According to The Harvard Gazette, this year’s award ceremony was filled with themes of opportunity, perseverance, courage and of course, Black excellence. Henry Louis Gates Jr., Professor and Director of the Hutchins Center for African and African American Research at Harvard set the tone for the evening with opening remarks.
“We are here this afternoon, ladies and gentlemen, celebrating not only achievement but also opportunity. Our medalists have made the most of their opportunities. Our charge to the young people in the audience this afternoon is that you make the most of yours,” Gates said.
Queen Latifah gave a rousing speech about following your dreams, telling the audience, “Understand that there will be times when you will have to stand alone. There will be no one else that will believe in your dream. There are plenty of people who told us we will never be where we are today. But we don’t believe those people. You have to be strong and be courageous and just know that if you believe in it, it’s going to happen. Don’t give up. Do not quit. Fight for it.”
Latifah began her career as a rapper in 1989 and grew to become one of the most respected and influential women in hip hop. She is a Grammy, Emmy and Golden Globe winner and in 2006 she became the first hip hop artist to receive a star on the Hollywood Walk of Fame. Recently, she returned to her hometown of Newark, NJ to reinvest in the community by building a $14 million housing complex.

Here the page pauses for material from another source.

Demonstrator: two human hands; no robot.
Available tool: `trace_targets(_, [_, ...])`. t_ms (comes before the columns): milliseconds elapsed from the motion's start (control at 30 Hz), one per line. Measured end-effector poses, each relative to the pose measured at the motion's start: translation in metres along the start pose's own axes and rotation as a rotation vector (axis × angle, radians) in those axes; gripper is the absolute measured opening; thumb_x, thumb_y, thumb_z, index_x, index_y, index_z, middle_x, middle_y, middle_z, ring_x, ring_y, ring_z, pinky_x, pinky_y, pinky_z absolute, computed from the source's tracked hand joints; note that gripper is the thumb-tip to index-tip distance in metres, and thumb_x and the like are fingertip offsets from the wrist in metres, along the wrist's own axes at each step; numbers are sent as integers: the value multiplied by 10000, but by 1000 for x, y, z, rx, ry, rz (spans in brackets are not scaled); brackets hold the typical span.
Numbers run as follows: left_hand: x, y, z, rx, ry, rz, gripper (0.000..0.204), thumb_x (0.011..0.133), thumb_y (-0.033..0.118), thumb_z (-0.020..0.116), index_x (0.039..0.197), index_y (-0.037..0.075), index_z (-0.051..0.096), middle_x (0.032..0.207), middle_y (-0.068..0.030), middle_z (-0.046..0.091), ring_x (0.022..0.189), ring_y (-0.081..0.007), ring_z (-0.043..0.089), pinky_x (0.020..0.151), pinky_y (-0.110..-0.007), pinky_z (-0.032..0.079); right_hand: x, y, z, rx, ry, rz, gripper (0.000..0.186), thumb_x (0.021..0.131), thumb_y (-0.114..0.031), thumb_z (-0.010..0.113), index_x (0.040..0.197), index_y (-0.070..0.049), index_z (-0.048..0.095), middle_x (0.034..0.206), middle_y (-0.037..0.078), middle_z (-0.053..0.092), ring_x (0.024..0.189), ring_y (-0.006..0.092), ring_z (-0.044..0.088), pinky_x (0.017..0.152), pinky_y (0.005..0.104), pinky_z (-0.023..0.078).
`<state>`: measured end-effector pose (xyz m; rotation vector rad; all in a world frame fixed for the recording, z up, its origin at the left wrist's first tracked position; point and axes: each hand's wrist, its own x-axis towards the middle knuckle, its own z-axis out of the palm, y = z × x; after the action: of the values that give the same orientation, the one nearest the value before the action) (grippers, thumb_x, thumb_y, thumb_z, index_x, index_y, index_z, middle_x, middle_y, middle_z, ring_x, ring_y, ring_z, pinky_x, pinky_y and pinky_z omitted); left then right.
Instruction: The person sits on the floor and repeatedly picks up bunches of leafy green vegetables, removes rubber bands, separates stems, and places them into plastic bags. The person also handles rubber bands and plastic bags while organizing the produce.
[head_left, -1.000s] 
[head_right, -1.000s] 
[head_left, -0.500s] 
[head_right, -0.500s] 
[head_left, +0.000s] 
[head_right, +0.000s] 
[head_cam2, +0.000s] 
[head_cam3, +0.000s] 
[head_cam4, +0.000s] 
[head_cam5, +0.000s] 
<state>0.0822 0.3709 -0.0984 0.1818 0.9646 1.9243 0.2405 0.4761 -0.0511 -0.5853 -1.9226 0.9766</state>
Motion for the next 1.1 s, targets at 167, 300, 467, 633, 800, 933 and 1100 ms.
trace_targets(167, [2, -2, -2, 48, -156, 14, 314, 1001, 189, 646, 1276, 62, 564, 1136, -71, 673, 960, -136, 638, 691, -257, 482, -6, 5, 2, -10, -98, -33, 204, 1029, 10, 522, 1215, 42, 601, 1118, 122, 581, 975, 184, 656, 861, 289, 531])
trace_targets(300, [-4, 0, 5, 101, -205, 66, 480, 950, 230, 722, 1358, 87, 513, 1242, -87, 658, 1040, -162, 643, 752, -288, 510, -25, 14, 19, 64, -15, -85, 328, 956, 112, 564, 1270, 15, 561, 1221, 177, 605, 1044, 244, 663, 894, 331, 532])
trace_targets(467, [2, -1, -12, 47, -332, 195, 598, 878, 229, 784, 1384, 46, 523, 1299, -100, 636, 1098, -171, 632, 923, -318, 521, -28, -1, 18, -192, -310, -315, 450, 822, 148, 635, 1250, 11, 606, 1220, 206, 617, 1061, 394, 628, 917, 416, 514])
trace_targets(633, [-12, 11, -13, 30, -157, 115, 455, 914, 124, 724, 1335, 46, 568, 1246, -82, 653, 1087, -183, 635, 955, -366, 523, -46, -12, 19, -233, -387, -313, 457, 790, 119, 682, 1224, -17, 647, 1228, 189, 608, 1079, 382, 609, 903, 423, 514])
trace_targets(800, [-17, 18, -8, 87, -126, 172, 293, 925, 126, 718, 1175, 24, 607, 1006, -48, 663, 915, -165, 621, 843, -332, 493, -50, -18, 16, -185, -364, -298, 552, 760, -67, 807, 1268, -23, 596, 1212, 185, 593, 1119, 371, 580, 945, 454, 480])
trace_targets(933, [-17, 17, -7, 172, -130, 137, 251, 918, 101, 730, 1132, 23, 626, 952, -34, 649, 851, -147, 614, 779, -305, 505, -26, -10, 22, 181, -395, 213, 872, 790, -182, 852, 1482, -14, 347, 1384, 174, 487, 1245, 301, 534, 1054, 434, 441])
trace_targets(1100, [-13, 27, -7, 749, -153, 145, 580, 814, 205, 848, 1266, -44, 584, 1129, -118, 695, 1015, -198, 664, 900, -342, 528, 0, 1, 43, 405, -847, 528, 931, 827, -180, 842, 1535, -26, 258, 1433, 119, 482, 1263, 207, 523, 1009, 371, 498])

Billionaire Robert Smith took the stage to talk about his childhood and community and how that inspired him to reach a level of success that no one around him had seen before. More importantly, he stressed, it made him want to hold the door open for others. Smith recently paid off more than $30 million in student loans for the entire graduating class of Morehouse and their parents while simultaneously creating an internship program to connect Black students to careers in STEM. Smith told the audience that it’s his job “to liberate the human spirit.”
Founding Director of the Smithsonian’s National Museum of African American History and Culture, Lonnie Bunch, told the crowd, “I am humbled because I know you’re really not bestowing an award on me. What you’re doing is recognizing that all of us are standing on the shoulders of so many.”
Former Du Bois medal recipient and Professor at the Harvard Divinity School, Cornel West, closed the night by reiterating that the award was not a celebration of any one person, but rather a celebration of the culture itself. “When you look at these brothers and sisters, their lives are enacting so much of the best of the afterlife of their mothers and fathers, and grandfathers and grandmothers, and aunts and uncles, and teachers and coaches, and jazz and blues and hip-hop and rhythm and blues. That’s what you’re looking at when you’re looking at these folk! You’re looking at a great tradition of a great people.”
Past Du Bois medal honorees include Colin Kaepernick, Dave Chappelle, Kehinde Wiley, Ava DuVernay, LL Cool J, Toni Morrison, Nas, Maya Angelou, Muhammad Ali, Marian Wright Edelman, Jessye Norman and Oprah Winfrey.
Congratulations again to all the 2019 recipients!